* _Instructions to follow_: Set down exactly the lines below between the line holding "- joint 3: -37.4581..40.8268" and the line holding "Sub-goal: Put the", inclusive; no other line belongs in the answer.
*** Data ***
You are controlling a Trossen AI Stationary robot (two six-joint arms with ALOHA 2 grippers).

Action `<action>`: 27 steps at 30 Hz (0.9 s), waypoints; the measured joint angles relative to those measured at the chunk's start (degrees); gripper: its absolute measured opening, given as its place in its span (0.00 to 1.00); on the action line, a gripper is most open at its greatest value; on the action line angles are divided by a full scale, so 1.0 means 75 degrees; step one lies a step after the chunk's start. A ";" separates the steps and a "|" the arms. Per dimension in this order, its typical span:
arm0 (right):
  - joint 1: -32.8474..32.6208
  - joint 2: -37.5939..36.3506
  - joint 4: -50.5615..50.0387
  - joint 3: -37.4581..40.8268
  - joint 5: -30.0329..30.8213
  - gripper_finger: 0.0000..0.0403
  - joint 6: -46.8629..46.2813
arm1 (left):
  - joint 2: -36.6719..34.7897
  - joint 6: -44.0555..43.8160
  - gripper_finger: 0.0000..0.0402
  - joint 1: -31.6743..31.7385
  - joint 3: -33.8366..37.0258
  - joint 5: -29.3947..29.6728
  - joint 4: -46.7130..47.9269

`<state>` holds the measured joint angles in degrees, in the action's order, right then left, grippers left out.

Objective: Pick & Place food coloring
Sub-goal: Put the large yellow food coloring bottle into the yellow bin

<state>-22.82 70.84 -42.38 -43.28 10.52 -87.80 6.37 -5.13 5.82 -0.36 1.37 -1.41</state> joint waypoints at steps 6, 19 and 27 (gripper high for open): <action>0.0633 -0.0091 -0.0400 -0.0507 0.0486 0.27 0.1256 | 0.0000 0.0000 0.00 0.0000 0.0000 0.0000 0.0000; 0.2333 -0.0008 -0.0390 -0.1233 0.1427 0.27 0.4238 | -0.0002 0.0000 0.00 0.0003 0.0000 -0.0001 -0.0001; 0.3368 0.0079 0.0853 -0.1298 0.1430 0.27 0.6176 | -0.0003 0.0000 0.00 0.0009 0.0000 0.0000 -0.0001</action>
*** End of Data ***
* _Result below_:
  - joint 3: -37.4581..40.8268
  - joint 5: -30.0329..30.8213
  - gripper_finger: 0.0000..0.0403
  - joint 6: -46.8629..46.2813
arm1 (left):
  - joint 2: -36.6719..34.7897
  - joint 6: -44.0555..43.8160
  - gripper_finger: 0.0000..0.0402
  - joint 1: -31.6743..31.7385
  - joint 3: -33.8366..37.0258
  - joint 5: -29.3947..29.6728
  - joint 4: -46.7130..47.9269

`<state>` holds the measured joint angles in degrees, in the action's order, right then left, grippers left out.

Objective: Pick & Place food coloring
Sub-goal: Put the large yellow food coloring bottle into the yellow bin

The answer given above is complete as it stands.